:: Work to be completed ::
Looking at the entries, how many lines hold the word "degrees"? State the number by itself.

:: Data extract ::
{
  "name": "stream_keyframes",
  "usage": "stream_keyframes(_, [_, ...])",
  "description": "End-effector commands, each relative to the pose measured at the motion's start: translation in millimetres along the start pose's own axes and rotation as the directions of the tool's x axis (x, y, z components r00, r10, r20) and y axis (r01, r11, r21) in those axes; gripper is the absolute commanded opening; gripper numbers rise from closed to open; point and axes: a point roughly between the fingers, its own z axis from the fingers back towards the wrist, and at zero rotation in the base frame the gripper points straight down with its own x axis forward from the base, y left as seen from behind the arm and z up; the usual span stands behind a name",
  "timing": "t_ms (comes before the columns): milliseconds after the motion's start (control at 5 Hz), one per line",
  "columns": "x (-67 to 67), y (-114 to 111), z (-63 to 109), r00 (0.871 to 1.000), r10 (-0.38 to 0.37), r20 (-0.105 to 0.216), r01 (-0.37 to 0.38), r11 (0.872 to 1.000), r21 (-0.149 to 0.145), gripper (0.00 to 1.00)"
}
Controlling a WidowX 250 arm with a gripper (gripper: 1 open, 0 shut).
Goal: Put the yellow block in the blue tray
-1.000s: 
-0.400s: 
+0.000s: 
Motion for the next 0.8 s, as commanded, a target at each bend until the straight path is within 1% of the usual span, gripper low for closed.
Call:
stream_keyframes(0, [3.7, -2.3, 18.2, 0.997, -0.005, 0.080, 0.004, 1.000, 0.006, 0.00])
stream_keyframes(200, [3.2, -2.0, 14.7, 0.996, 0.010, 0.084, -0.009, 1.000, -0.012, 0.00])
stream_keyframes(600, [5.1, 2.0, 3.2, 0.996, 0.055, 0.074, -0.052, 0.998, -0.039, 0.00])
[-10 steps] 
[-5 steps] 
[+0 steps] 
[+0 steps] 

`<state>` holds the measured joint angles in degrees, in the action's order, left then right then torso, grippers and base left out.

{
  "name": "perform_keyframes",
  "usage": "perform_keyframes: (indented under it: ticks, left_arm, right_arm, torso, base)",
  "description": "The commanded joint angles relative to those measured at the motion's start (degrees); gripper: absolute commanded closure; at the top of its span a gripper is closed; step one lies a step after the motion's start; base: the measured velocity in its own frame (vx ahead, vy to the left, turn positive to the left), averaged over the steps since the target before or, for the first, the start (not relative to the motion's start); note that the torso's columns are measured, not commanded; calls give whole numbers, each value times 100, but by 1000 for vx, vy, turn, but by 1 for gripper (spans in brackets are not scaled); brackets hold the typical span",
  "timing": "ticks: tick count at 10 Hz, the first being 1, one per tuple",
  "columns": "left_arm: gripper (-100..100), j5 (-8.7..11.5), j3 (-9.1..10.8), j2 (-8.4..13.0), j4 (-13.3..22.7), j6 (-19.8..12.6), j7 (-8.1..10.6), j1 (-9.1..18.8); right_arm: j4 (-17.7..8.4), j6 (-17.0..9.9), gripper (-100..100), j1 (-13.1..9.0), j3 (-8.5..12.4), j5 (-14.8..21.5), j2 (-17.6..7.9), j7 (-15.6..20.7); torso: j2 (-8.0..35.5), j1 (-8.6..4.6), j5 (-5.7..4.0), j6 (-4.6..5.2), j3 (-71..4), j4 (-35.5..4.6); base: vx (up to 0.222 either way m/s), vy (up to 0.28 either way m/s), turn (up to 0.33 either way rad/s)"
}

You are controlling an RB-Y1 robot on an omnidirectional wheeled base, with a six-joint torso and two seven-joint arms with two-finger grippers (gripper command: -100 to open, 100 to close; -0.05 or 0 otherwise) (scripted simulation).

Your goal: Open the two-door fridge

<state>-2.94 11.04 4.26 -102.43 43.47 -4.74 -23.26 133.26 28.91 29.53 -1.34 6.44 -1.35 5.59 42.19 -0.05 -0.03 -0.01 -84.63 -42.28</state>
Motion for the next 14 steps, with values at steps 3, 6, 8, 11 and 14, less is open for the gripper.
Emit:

:: Expected answer ::
2